● EXERCISE GOAL
Beginning at the line that includes "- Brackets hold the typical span" in the entries below, print each line exactly as it appears, through the last one.

● RECORDS
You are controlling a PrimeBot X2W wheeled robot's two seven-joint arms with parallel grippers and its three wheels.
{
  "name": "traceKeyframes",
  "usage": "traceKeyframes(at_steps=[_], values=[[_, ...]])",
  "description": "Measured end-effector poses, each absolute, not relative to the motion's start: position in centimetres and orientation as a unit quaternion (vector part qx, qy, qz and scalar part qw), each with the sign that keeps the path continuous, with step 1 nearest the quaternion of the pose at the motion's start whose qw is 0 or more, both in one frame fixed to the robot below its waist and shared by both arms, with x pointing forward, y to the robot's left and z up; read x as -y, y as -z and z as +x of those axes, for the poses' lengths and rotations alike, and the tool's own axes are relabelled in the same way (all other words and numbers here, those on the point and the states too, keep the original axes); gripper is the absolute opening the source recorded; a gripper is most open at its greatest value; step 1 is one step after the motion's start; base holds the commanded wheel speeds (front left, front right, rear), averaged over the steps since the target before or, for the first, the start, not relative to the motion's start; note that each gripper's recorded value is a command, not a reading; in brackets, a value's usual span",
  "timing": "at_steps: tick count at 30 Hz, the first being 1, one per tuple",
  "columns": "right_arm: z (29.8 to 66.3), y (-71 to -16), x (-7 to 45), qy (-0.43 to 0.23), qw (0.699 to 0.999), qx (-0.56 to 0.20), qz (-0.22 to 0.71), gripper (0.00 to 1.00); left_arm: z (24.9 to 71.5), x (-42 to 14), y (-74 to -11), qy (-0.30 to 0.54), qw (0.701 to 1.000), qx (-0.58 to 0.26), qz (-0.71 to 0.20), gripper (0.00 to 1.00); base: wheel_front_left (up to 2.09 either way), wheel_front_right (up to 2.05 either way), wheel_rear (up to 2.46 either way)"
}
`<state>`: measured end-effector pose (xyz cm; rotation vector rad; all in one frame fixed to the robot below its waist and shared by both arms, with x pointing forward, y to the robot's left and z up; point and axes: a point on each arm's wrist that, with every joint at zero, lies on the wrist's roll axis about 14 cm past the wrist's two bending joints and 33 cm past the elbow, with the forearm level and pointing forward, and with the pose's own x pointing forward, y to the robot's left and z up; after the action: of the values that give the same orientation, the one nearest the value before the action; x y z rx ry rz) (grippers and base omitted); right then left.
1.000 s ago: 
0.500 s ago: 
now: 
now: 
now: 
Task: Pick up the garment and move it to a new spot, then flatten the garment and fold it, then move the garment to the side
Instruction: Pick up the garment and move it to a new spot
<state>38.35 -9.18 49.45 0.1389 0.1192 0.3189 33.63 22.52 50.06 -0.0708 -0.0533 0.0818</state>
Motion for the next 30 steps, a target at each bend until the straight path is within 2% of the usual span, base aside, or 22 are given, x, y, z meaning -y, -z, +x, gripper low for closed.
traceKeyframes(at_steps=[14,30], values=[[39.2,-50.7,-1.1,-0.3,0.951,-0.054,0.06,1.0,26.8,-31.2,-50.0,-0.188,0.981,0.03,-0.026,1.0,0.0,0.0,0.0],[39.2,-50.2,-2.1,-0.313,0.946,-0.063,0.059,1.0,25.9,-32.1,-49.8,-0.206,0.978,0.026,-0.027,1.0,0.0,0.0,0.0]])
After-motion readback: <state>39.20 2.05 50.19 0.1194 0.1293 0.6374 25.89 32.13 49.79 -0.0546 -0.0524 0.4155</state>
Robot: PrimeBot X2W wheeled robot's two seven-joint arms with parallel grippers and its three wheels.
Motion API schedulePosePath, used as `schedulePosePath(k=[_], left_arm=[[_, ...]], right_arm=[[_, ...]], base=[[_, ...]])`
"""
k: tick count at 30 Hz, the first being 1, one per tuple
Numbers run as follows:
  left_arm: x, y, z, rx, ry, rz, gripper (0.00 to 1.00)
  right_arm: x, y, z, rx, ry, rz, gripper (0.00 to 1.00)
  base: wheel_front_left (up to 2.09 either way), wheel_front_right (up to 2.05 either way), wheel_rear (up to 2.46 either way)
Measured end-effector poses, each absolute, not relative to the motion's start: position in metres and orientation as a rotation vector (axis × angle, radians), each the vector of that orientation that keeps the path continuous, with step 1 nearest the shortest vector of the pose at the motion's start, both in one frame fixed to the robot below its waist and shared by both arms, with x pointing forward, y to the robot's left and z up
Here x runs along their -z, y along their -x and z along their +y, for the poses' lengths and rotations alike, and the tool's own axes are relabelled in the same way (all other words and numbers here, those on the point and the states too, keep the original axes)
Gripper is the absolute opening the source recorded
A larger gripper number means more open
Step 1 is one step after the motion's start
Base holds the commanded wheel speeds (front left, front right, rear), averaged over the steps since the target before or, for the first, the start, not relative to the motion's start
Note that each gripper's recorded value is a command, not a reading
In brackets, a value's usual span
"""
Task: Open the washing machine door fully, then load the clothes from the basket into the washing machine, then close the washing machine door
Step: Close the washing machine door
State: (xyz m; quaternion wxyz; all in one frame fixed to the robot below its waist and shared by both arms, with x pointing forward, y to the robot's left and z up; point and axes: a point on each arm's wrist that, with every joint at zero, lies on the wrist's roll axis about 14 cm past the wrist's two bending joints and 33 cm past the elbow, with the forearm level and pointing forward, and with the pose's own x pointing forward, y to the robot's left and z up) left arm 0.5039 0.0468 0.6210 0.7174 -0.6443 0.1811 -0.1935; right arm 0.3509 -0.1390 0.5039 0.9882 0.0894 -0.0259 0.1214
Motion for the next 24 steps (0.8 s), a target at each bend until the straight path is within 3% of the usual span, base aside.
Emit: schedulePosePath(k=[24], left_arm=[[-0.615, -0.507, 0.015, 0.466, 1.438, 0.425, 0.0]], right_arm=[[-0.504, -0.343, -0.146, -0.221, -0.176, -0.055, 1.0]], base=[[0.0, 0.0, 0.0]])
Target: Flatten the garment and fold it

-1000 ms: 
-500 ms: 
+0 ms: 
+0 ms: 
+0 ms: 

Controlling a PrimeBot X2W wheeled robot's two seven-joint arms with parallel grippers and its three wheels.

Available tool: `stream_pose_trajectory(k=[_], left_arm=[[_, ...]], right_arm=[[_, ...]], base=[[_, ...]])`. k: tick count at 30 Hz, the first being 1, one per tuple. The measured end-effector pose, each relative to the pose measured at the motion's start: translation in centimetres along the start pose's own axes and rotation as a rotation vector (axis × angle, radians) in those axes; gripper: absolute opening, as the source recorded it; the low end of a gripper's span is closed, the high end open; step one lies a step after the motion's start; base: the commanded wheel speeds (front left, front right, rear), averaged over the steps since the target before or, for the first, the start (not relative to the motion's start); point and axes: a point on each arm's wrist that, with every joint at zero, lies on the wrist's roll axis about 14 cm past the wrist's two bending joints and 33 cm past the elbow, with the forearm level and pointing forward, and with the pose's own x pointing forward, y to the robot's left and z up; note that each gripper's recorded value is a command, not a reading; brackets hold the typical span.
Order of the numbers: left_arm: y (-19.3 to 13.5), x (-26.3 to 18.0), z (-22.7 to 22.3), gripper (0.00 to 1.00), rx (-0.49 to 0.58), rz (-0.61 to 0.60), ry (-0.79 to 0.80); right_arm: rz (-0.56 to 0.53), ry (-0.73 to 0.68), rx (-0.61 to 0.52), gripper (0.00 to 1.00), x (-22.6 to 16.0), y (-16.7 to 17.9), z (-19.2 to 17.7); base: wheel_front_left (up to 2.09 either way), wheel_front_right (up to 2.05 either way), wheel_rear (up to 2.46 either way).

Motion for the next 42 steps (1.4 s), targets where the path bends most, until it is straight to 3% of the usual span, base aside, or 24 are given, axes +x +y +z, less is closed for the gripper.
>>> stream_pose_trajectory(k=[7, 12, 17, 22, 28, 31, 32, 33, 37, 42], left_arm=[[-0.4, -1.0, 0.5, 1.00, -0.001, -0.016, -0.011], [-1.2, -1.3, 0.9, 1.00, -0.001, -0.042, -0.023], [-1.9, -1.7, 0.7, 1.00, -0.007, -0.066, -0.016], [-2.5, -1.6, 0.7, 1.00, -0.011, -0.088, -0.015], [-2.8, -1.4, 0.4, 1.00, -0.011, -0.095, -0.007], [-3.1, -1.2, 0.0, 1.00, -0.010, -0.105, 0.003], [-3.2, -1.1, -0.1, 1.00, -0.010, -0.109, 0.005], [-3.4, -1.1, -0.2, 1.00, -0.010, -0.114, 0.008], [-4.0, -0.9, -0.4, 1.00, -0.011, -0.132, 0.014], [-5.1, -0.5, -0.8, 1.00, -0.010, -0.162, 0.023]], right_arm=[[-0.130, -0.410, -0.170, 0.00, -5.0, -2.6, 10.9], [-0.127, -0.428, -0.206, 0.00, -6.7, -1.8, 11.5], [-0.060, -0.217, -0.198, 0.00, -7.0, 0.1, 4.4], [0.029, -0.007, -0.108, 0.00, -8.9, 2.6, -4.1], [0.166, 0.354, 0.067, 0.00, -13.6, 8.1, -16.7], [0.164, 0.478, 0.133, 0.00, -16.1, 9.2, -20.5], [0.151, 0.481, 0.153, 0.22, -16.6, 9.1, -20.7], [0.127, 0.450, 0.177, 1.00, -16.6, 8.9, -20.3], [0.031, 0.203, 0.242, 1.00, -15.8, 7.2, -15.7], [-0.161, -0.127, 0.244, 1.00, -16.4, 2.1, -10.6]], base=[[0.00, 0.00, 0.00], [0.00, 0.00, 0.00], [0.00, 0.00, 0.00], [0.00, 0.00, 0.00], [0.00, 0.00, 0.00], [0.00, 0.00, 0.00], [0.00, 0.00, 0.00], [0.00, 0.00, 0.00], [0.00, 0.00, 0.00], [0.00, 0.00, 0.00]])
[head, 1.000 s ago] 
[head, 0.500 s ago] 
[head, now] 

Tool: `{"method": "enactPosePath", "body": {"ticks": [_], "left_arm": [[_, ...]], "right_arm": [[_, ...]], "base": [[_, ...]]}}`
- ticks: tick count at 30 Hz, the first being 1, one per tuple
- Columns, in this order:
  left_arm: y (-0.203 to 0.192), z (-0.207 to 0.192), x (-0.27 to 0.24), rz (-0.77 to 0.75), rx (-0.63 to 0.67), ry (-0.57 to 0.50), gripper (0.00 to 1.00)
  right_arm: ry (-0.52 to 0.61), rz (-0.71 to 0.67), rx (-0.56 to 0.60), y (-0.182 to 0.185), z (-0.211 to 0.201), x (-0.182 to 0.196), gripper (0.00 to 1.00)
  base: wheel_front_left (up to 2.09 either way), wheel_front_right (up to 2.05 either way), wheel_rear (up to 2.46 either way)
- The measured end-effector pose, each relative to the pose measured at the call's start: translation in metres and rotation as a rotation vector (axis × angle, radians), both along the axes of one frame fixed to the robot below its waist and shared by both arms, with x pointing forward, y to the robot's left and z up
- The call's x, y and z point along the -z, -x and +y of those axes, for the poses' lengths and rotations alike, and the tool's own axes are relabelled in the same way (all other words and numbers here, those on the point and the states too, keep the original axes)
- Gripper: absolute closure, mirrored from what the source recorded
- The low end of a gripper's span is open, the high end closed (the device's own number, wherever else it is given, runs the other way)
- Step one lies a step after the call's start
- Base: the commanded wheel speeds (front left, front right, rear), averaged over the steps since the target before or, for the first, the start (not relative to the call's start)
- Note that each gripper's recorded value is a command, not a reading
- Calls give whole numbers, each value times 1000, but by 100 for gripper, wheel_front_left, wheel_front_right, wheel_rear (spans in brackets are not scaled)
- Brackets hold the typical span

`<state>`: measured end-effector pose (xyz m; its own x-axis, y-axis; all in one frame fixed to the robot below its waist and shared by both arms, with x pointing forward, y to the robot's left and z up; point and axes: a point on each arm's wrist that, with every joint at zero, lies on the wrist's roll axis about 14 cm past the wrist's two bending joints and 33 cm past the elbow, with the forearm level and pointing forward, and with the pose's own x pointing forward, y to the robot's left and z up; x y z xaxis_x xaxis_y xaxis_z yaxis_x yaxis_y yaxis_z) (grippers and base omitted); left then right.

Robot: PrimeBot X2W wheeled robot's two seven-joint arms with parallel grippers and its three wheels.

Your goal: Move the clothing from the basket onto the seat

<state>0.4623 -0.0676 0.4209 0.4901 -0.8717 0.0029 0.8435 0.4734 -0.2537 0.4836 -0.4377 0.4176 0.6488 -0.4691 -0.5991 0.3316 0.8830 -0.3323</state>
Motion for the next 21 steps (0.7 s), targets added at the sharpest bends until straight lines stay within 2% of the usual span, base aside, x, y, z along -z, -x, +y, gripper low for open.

● RESULT FOR THIS EXERCISE
- Brackets hold the typical span

`<state>`: measured end-effector pose (xyz m; its own x-axis, y-axis; all in one frame fixed to the robot below its waist and shared by both arms, with x pointing forward, y to the robot's left and z up; point and axes: a point on each arm's wrist that, with every joint at zero, lies on the wrist's roll axis about 14 cm past the wrist's two bending joints and 33 cm past the elbow, with the forearm level and pointing forward, and with the pose's own x pointing forward, y to the robot's left and z up; x y z xaxis_x xaxis_y xaxis_z yaxis_x yaxis_y yaxis_z) (grippers and base omitted); left then right.

Robot: PrimeBot X2W wheeled robot's two seven-joint arms with parallel grippers and its three wheels.

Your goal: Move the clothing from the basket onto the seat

<state>0.4623 -0.0676 0.4209 0.4901 -0.8717 0.0029 0.8435 0.4734 -0.2537 0.4836 -0.4377 0.4176 0.6488 -0.4691 -0.5991 0.3316 0.8830 -0.3323</state>
Motion for the next 21 steps (0.7 s), targets added at the sharpest bends until straight lines stay within 2% of the usual span, base aside, x, y, z along -z, -x, +y, gripper low for open.

The answer stands, and there is nothing more to add.